It was a busy weekend in the publishing world after the unveiling of the iPad last week sparked a showdown in the e-book market between Amazon and Macmillan.
In an effort to pre-empt Apple’s challenge to their share of the e-book market, Amazon reduced their e-book publishing cut from 70% to 30% one week prior to the iPad announcement. However, in order to get the higher royalty option, authors must acknowledge Amazon as a publisher, grant licensing rights to the company for the Kindle publishing platform, and let them set the e-book price — no higher than $9.99.
Macmillan, one of five publishers who has partnered with Apple, met with Amazon on Thursday to request the price of e-books be raised from $9.99 to about $15 to prevent book devaluation. Amazon response? To remove all books published by Macmillan — e-books, hardcovers, and paperbacks — from its site on Friday, excepting those available from third party sellers.

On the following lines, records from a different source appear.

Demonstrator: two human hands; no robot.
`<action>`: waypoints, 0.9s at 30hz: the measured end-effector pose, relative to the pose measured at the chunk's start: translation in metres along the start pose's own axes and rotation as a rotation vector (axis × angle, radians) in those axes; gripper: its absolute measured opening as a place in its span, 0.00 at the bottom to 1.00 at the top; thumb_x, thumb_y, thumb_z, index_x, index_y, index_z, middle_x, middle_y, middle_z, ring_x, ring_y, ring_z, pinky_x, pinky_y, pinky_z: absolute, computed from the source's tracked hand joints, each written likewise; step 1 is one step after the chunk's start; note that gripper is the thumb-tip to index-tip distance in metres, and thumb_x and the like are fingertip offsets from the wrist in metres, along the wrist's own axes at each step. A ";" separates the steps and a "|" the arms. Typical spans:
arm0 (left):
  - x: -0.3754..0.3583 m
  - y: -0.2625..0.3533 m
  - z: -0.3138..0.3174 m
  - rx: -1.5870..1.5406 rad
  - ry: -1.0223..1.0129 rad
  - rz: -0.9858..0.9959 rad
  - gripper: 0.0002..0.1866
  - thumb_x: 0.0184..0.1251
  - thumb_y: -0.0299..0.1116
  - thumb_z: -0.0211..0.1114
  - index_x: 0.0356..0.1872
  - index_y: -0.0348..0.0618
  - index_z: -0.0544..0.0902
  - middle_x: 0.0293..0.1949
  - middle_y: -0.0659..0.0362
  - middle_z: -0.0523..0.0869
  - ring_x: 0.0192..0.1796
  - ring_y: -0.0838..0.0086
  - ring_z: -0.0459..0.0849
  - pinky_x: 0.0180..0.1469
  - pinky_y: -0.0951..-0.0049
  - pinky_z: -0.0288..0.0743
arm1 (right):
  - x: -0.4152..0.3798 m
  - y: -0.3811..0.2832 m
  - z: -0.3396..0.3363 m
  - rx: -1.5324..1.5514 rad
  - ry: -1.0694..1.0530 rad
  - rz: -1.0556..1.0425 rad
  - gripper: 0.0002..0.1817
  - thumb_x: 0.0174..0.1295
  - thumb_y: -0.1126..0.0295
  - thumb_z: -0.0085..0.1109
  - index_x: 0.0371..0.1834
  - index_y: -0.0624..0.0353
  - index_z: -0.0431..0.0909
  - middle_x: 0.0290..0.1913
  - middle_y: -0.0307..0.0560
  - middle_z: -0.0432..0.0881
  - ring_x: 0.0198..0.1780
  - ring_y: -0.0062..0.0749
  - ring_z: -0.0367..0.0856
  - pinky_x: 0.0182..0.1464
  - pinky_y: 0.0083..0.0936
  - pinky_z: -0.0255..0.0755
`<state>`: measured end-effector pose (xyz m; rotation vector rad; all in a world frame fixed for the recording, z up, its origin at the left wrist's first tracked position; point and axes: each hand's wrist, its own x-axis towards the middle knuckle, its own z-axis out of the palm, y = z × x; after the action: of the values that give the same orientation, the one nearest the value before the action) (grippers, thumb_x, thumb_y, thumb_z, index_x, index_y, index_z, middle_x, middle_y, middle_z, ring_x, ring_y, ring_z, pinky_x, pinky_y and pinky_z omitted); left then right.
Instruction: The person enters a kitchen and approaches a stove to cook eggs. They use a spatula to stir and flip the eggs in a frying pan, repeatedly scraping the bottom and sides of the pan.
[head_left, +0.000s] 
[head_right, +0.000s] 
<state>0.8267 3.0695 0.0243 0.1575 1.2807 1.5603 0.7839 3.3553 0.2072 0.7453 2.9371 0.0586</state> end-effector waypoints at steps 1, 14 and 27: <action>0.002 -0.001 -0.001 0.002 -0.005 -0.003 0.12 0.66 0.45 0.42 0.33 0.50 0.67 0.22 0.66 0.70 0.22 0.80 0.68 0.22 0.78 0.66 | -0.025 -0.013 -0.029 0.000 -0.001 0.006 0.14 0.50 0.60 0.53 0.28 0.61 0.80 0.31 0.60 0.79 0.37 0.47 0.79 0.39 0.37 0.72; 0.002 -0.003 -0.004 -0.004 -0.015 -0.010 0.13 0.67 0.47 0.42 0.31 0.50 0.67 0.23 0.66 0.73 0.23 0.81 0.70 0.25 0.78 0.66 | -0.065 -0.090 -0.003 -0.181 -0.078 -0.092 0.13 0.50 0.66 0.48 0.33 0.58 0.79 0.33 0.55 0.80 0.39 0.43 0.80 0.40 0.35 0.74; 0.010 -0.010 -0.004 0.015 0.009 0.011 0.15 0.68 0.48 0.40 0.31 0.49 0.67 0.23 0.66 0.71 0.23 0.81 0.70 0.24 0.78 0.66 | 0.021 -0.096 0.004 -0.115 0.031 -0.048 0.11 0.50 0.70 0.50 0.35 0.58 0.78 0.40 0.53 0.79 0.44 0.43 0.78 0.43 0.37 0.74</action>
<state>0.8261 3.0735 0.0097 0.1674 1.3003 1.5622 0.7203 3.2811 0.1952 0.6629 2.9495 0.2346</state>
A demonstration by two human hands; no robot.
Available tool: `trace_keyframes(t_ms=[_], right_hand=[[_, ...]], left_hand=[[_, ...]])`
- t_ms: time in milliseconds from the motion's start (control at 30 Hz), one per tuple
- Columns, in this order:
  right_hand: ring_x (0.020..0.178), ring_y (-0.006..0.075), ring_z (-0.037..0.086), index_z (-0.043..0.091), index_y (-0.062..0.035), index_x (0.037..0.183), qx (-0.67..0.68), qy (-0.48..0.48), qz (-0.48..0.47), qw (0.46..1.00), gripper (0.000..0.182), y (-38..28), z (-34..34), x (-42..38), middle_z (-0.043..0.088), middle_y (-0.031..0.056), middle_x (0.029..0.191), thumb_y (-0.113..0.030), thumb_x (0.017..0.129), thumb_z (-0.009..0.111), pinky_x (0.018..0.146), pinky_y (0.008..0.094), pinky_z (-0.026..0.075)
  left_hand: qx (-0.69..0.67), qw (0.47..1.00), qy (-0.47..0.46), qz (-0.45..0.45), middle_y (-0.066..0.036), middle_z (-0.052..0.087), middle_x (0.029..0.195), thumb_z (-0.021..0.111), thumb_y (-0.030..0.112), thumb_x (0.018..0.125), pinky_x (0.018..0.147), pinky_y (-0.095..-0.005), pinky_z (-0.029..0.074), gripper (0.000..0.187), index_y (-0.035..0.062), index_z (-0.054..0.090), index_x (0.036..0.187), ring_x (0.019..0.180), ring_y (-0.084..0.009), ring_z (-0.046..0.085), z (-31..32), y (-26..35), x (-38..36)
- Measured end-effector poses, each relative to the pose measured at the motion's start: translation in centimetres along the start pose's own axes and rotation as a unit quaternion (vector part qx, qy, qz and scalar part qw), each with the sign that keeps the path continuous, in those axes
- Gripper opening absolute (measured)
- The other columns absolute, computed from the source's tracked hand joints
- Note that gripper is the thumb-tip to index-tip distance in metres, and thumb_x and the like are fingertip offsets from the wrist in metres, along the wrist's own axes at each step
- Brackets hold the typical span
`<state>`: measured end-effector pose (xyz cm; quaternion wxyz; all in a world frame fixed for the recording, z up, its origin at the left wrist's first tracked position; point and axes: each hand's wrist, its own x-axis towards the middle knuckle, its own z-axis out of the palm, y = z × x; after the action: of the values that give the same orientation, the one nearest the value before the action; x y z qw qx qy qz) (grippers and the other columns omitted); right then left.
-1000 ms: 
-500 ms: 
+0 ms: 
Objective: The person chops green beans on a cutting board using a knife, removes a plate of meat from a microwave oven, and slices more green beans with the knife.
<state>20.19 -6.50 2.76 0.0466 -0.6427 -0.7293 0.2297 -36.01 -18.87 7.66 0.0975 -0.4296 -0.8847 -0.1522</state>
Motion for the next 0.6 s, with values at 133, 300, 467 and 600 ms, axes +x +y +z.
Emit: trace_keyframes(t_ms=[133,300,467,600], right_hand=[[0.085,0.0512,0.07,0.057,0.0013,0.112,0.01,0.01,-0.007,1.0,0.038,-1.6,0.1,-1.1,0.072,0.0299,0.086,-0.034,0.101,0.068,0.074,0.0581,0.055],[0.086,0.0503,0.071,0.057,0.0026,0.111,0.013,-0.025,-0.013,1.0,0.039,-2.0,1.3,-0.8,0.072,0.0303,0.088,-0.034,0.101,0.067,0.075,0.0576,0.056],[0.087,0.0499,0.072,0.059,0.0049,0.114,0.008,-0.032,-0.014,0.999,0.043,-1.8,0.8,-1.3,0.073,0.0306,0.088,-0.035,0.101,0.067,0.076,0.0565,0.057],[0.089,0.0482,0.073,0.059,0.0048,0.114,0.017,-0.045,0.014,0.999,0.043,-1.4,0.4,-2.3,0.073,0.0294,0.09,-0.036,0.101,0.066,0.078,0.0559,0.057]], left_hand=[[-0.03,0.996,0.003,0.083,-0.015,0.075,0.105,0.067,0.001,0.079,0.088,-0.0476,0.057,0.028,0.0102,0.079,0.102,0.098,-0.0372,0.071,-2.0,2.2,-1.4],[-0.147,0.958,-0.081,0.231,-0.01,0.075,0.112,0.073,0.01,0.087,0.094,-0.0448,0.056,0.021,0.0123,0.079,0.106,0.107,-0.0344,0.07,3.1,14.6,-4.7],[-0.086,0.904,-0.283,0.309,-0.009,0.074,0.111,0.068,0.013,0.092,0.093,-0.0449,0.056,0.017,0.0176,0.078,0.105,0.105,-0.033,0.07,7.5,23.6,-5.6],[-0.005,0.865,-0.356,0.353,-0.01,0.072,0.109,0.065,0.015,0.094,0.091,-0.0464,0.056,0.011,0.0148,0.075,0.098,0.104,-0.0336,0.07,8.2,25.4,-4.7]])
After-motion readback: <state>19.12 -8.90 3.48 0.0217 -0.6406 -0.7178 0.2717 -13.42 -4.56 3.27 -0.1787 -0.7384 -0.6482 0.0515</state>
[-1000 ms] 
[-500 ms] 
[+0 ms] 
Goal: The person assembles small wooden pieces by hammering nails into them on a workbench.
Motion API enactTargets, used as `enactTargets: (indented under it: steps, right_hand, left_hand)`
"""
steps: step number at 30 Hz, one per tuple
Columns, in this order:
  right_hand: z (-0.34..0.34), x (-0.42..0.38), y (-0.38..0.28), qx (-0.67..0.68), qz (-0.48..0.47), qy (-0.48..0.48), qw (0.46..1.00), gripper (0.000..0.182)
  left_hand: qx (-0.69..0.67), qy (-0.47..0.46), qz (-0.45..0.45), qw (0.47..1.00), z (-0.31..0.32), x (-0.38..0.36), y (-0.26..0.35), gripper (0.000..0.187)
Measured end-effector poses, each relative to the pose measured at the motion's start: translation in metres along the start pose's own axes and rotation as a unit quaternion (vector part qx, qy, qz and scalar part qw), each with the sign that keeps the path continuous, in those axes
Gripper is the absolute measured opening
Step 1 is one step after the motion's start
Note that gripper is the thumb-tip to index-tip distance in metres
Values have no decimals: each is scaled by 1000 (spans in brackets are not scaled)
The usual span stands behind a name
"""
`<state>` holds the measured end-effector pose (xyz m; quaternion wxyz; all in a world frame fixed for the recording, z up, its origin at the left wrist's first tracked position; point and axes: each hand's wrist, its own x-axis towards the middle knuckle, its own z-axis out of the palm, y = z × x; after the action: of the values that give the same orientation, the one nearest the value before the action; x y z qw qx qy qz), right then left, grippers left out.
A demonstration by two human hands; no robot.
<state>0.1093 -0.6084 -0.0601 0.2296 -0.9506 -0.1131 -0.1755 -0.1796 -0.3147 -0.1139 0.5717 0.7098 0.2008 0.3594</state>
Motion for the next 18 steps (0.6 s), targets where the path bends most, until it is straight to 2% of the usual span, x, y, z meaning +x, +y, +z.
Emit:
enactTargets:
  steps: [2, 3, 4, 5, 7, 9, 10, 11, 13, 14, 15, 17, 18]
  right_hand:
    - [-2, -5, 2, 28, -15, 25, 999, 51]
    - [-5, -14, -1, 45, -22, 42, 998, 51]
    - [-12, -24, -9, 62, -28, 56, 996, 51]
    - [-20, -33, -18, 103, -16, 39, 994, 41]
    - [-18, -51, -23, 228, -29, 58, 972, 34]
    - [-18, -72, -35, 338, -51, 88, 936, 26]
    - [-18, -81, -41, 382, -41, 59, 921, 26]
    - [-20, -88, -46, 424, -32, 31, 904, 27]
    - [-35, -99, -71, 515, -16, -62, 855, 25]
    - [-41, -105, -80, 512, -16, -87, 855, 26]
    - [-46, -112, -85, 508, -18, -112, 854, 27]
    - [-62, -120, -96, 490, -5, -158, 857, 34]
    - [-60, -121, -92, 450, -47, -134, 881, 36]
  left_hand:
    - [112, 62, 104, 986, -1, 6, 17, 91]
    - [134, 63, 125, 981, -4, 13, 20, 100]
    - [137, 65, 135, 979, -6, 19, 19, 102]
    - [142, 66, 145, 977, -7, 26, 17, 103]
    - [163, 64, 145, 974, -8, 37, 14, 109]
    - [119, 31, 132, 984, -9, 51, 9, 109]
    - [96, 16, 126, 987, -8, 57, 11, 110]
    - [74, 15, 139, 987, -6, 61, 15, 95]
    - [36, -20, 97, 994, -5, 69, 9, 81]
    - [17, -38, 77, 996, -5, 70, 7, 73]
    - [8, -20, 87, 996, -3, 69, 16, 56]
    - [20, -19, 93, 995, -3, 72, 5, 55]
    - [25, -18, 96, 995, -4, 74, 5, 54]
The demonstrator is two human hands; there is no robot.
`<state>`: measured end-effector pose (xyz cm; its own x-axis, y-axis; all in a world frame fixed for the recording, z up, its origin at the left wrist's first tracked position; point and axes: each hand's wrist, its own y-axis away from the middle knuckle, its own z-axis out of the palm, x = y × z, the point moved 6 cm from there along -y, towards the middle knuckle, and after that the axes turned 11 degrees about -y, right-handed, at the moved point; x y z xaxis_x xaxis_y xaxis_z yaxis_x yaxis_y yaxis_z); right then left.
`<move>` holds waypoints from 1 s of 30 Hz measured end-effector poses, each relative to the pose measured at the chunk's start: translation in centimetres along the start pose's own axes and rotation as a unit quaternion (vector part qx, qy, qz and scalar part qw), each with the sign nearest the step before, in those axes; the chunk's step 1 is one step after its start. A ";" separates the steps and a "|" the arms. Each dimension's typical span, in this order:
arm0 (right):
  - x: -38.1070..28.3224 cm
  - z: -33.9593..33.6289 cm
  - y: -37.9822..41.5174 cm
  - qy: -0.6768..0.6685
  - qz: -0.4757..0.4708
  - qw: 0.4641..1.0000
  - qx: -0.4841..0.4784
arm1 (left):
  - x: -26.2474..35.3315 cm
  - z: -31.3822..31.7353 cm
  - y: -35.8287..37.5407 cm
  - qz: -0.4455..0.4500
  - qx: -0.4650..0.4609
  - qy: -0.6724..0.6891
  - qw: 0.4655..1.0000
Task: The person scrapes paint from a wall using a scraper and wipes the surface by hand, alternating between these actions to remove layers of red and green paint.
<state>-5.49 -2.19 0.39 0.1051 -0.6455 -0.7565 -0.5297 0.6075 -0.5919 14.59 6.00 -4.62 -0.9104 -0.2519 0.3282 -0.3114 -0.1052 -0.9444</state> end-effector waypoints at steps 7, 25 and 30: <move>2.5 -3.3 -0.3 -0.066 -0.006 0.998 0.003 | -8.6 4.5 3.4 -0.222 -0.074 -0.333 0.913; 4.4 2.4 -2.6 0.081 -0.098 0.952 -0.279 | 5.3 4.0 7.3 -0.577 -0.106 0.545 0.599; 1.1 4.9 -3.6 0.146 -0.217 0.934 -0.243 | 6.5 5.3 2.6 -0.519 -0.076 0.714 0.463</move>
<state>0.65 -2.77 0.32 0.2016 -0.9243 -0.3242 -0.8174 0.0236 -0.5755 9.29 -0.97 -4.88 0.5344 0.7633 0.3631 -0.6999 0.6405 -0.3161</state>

In a statement to its authors, illustrators, and agents, Macmillan CEO John Sargent said:
In the ink-on-paper world we sell books to retailers far and wide on a business model that provides a level playing field, and allows all retailers the possibility of selling books profitably. Looking to the future and to a growing digital business, we need to establish the same sort of business model, one that encourages new devices and new stores.
[...] It also needs to insure that intellectual property can be widely available digitally at a price that is both fair to the consumer and allows those who create it and publish it to be fairly compensated. [...] Our disagreement is not about short-term profitability but rather about the long-term viability and stability of the digital book market.
The move by Amazon was met with anger and frustration from the literary community as the news of the “Amazon Fail” quickly spread online. Amazon was silent on the matter until Sunday:
[...] We have expressed our strong disagreement and the seriousness of our disagreement by temporarily ceasing the sale of all Macmillan titles. We want you to know that ultimately, however, we will have to capitulate and accept Macmillan’s terms because Macmillan has a monopoly over their own titles, and we will want to offer them to you even at prices we believe are needlessly high for e-books.
Amazon customers will at that point decide for themselves whether they believe it’s reasonable to pay $14.99 for a bestselling e-book. We don’t believe that all of the major publishers will take the same route as Macmillan. And we know for sure that many independent presses and self-published authors will see this as an opportunity to provide attractively priced e-books as an alternative.
In their carefully worded capitulation statement, the company shows they believe customers will side with them by refusing to pay $14.99 for an e-book. Some people have commented on the statement with support for Amazon’s “pro-consumer” model and $9.99 price cap, citing a “Macmillan Fail“. Others support Macmillan and believe $14.99 is a fair price. Only one thing is certain: the weekend battle may have ended, but the war is far from over.